Mr. A. Agassiz remarks that the effect of the nature of the bottom of the sea on sponges and rhizopods “is an all-important factor in modifying the organism.”[215]

While Hyatt’s studies were chiefly on the ammonites, molluscs, and existing sponges, Cope was meanwhile at work on the batrachians. His Origin of Genera appeared shortly after Hyatt’s first paper, but in the same year (1866). This was followed by a series of remarkably suggestive essays based on his extensive palæontological work, which are in part reprinted in his Origin of the Fittest (1887); while in his epoch-making book, The Primary Factors of Organic Evolution (1896), we have in a condensed shape a clear exposition of some of the Lamarckian factors in their modern Neolamarckian form.

In the Introduction, p. 9, he remarks:

“In these papers by Professor Hyatt and myself is found the first attempt to show by concrete examples of natural taxonomy that the variations that result in evolution are not multifarious or promiscuous, but definite and direct, contrary to the method which seeks no origin for variations other than natural selection.
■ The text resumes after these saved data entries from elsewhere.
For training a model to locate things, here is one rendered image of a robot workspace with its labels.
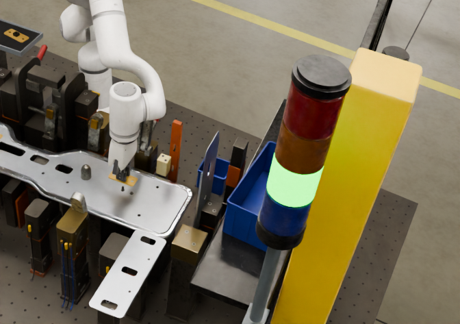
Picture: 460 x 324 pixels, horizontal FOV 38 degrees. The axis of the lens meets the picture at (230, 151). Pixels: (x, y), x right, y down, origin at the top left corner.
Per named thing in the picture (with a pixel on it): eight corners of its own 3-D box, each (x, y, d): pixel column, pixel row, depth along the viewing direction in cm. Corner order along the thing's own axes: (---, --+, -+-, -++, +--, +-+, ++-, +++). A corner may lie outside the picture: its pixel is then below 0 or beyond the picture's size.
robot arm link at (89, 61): (76, 56, 255) (70, 2, 239) (124, 51, 260) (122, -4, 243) (81, 76, 247) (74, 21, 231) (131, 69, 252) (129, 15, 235)
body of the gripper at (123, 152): (120, 117, 196) (120, 145, 203) (103, 138, 188) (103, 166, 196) (144, 125, 194) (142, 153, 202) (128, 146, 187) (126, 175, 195)
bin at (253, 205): (220, 231, 197) (225, 201, 188) (262, 169, 218) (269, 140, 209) (271, 255, 193) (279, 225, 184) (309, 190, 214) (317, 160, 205)
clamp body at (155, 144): (129, 222, 238) (132, 148, 214) (141, 203, 245) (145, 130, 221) (146, 228, 237) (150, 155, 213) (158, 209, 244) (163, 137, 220)
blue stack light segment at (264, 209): (252, 227, 96) (259, 197, 92) (267, 195, 101) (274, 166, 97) (298, 243, 95) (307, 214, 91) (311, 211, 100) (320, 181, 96)
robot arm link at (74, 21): (107, 44, 247) (61, 48, 243) (101, 12, 248) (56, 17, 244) (117, -10, 199) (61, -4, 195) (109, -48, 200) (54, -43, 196)
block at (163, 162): (150, 235, 235) (157, 159, 210) (155, 228, 237) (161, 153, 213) (160, 238, 234) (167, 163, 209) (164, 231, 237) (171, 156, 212)
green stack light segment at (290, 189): (259, 197, 92) (267, 165, 88) (274, 166, 97) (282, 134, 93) (307, 214, 91) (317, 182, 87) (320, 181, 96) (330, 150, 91)
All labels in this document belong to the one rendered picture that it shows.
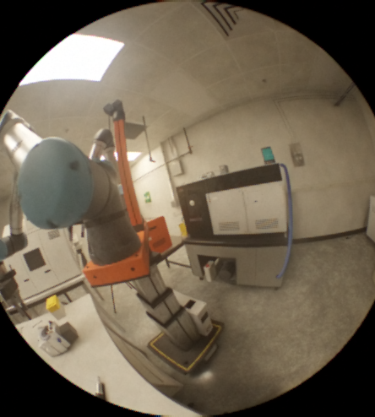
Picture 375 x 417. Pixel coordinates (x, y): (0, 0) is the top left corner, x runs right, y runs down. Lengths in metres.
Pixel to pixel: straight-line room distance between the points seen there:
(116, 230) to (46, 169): 0.19
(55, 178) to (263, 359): 1.47
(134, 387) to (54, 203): 0.51
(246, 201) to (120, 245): 1.09
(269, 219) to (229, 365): 1.40
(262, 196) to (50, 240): 1.90
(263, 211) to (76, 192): 1.21
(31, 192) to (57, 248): 1.11
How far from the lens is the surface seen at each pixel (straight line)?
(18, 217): 0.64
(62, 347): 0.75
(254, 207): 1.20
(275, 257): 1.35
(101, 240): 0.28
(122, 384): 0.55
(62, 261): 1.30
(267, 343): 1.43
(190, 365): 1.11
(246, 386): 1.36
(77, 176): 0.15
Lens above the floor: 1.35
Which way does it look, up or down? 8 degrees down
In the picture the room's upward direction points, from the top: 14 degrees counter-clockwise
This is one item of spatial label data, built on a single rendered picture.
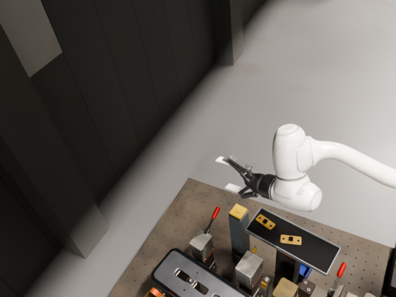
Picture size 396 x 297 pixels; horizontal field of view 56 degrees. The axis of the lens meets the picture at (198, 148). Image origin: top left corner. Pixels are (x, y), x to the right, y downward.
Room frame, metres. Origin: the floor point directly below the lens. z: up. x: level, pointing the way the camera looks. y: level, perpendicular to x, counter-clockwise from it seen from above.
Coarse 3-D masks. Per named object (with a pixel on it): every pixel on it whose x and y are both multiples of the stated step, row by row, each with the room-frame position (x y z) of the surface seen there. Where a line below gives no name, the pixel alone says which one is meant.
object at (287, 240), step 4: (280, 236) 0.80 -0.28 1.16; (284, 236) 0.79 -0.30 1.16; (288, 236) 0.79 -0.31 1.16; (292, 236) 0.79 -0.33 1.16; (296, 236) 0.78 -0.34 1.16; (280, 240) 0.78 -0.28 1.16; (284, 240) 0.78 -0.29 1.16; (288, 240) 0.77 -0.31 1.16; (292, 240) 0.76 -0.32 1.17; (296, 240) 0.77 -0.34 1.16; (300, 240) 0.76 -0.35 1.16; (292, 244) 0.75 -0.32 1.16; (296, 244) 0.75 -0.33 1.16; (300, 244) 0.75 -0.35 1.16
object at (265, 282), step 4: (264, 276) 0.67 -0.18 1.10; (260, 280) 0.65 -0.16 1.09; (264, 280) 0.65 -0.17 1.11; (268, 280) 0.64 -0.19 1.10; (260, 284) 0.65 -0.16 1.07; (264, 284) 0.64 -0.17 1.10; (268, 284) 0.63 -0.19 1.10; (260, 288) 0.64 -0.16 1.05; (264, 288) 0.63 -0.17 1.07; (268, 288) 0.63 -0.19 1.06; (260, 292) 0.64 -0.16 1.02; (264, 292) 0.63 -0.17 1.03; (268, 292) 0.63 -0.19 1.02; (260, 296) 0.63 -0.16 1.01; (264, 296) 0.62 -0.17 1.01
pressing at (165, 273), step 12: (168, 252) 0.91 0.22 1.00; (180, 252) 0.89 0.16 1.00; (168, 264) 0.84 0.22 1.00; (180, 264) 0.83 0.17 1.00; (192, 264) 0.82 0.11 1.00; (156, 276) 0.79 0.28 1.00; (168, 276) 0.78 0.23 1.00; (192, 276) 0.77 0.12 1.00; (204, 276) 0.76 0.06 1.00; (216, 276) 0.75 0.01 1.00; (168, 288) 0.73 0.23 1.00; (180, 288) 0.72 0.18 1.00; (192, 288) 0.71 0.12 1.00; (216, 288) 0.69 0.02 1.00; (228, 288) 0.69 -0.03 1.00
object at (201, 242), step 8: (200, 232) 0.94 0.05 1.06; (192, 240) 0.91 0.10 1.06; (200, 240) 0.90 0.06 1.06; (208, 240) 0.89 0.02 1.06; (192, 248) 0.89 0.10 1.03; (200, 248) 0.86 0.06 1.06; (208, 248) 0.89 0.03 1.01; (200, 256) 0.86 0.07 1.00; (208, 256) 0.88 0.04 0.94; (208, 264) 0.88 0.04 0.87; (216, 272) 0.91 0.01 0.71
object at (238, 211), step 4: (236, 204) 0.99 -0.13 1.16; (236, 208) 0.97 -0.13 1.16; (240, 208) 0.97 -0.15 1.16; (244, 208) 0.97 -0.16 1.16; (232, 212) 0.96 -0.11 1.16; (236, 212) 0.95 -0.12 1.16; (240, 212) 0.95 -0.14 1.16; (244, 212) 0.95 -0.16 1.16; (236, 216) 0.93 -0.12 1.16; (240, 216) 0.93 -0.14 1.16
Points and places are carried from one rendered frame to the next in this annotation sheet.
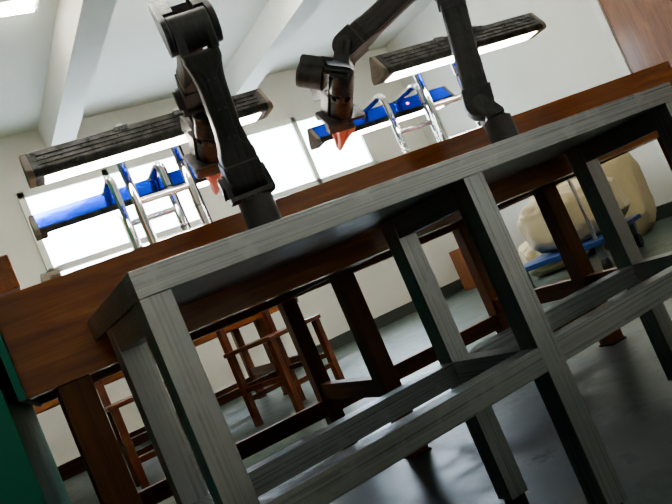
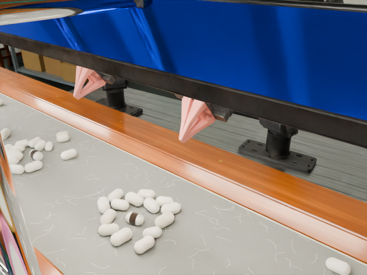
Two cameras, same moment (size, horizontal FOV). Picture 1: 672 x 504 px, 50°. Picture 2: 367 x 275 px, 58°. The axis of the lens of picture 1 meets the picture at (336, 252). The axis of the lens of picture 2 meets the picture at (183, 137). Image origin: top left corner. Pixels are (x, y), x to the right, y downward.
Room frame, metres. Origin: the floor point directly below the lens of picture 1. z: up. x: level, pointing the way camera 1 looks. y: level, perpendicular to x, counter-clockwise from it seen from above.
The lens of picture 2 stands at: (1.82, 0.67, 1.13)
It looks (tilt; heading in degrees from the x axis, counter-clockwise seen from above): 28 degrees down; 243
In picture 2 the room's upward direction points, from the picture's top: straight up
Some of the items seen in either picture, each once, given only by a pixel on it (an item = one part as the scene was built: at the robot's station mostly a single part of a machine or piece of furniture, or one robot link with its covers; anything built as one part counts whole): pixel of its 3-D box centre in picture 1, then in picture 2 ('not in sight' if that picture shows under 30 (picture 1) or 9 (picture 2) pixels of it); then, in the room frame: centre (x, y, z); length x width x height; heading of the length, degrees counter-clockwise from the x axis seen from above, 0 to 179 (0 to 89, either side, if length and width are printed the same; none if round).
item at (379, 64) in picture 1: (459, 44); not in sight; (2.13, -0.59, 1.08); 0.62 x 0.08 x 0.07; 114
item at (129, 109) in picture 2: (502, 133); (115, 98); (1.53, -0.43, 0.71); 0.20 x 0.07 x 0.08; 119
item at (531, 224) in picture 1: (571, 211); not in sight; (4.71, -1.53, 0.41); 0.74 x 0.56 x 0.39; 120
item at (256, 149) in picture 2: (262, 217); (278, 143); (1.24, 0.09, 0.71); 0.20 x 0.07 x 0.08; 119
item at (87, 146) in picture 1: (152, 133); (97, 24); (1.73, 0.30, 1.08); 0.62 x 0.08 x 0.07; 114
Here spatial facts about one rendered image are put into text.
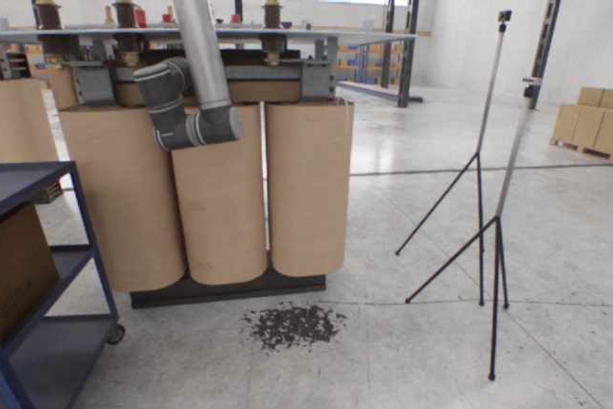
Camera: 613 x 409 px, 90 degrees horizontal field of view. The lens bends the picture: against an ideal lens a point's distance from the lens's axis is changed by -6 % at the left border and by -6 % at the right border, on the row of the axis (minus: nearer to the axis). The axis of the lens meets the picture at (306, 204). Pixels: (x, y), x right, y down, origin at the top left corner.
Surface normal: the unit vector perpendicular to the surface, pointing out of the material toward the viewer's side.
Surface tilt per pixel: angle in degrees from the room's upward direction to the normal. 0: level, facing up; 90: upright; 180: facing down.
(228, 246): 90
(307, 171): 90
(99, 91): 90
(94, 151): 90
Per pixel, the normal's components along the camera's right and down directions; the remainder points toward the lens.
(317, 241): 0.18, 0.40
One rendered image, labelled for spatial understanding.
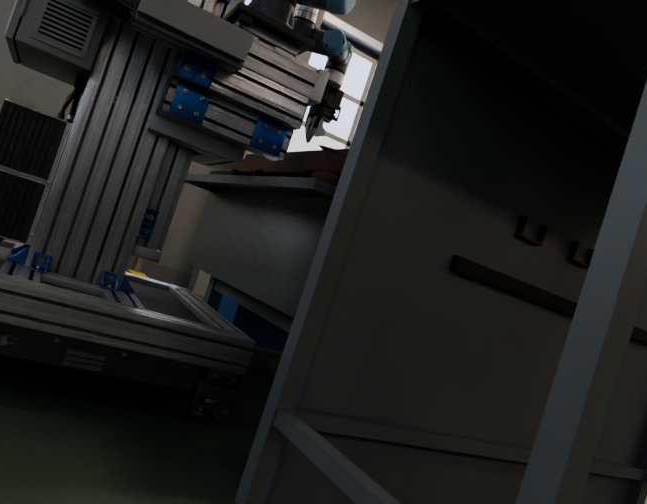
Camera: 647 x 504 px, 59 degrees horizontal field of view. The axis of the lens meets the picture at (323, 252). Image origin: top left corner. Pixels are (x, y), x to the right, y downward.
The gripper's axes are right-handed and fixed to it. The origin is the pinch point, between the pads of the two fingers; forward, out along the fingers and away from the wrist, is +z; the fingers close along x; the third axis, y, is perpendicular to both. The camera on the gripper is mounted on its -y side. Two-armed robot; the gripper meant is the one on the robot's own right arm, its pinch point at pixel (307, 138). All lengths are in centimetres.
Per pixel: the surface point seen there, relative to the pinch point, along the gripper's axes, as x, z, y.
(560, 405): -139, 47, -29
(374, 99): -85, 8, -29
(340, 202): -85, 28, -29
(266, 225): 10.9, 32.1, 0.7
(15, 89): 272, -11, -90
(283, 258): -10.2, 41.4, 0.7
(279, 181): -24.3, 20.7, -15.3
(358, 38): 245, -153, 130
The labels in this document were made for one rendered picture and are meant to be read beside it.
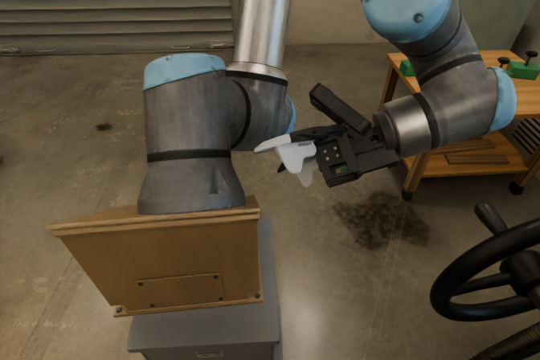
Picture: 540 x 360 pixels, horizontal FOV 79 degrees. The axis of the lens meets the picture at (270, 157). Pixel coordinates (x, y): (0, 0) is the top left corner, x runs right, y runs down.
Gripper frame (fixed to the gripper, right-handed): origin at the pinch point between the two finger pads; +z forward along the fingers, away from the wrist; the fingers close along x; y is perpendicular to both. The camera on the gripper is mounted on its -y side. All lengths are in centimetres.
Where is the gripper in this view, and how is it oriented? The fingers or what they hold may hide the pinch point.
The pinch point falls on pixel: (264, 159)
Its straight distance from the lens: 55.2
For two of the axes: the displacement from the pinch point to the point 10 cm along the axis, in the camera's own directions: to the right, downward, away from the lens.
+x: 2.6, 2.4, 9.4
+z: -9.4, 3.0, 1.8
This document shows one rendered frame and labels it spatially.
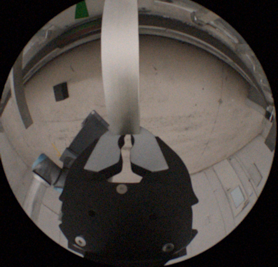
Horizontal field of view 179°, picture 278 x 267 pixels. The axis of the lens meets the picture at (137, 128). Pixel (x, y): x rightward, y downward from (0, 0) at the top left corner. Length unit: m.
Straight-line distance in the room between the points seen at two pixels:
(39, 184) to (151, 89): 1.19
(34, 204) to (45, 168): 0.25
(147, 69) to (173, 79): 0.29
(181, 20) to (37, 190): 0.91
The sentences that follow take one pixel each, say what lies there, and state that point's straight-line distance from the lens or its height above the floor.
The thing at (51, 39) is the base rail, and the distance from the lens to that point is 0.41.
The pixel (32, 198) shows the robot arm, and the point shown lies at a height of 1.02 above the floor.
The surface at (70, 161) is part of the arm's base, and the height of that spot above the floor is 0.64.
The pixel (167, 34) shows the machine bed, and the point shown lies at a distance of 0.94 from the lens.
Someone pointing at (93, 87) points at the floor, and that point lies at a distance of 1.03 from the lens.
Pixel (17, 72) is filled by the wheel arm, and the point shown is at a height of 0.84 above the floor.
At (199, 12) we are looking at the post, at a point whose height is 0.74.
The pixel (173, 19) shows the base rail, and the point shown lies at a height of 0.70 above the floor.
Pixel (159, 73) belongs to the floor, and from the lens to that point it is 0.97.
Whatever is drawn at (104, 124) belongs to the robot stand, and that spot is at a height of 0.03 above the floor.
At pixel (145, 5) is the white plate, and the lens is 0.30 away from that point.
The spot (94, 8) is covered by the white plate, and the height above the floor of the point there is 0.74.
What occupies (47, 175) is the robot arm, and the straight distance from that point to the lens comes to 0.63.
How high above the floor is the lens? 0.93
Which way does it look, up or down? 57 degrees down
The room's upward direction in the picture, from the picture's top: 175 degrees clockwise
In other words, these publications constitute the first essays in systematic evolution that appeared. By the discovery of the paleontologic succession of modifications of the articulations of the vertebrate, and especially mammalian, skeleton, I first furnished an actual demonstration of the reality of the Lamarckian factor of use, or motion, as friction, impact, and strain, as an efficient cause of evolution.”[216]

The discussion in Cope’s work of kinetogenesis, or of the effects of use and disuse, affords an extensive series of facts in support of these factors of Lamarck’s. As these two books are accessible to every one, we need only refer the reader to them as storehouses of facts bearing on Neolamarckism.

The present writer, from a study of the development and anatomy of Limulus and of Arthropod ancestry, was early (1870)[217] led to adopt Lamarckian views in preference to the theory of Natural Selection, which never seemed to him adequate or sufficiently comprehensive to explain the origin of variations.

In the following year,[218] from a study of the insects and other animals of Mammoth Cave, we claimed that “the characters separating the genera and species of animals are those inherited from adults, modified by their physical surroundings and adaptations to changing conditions of life, inducing certain alterations in parts which have been transmitted with more or less rapidity, and become finally fixed and habitual.”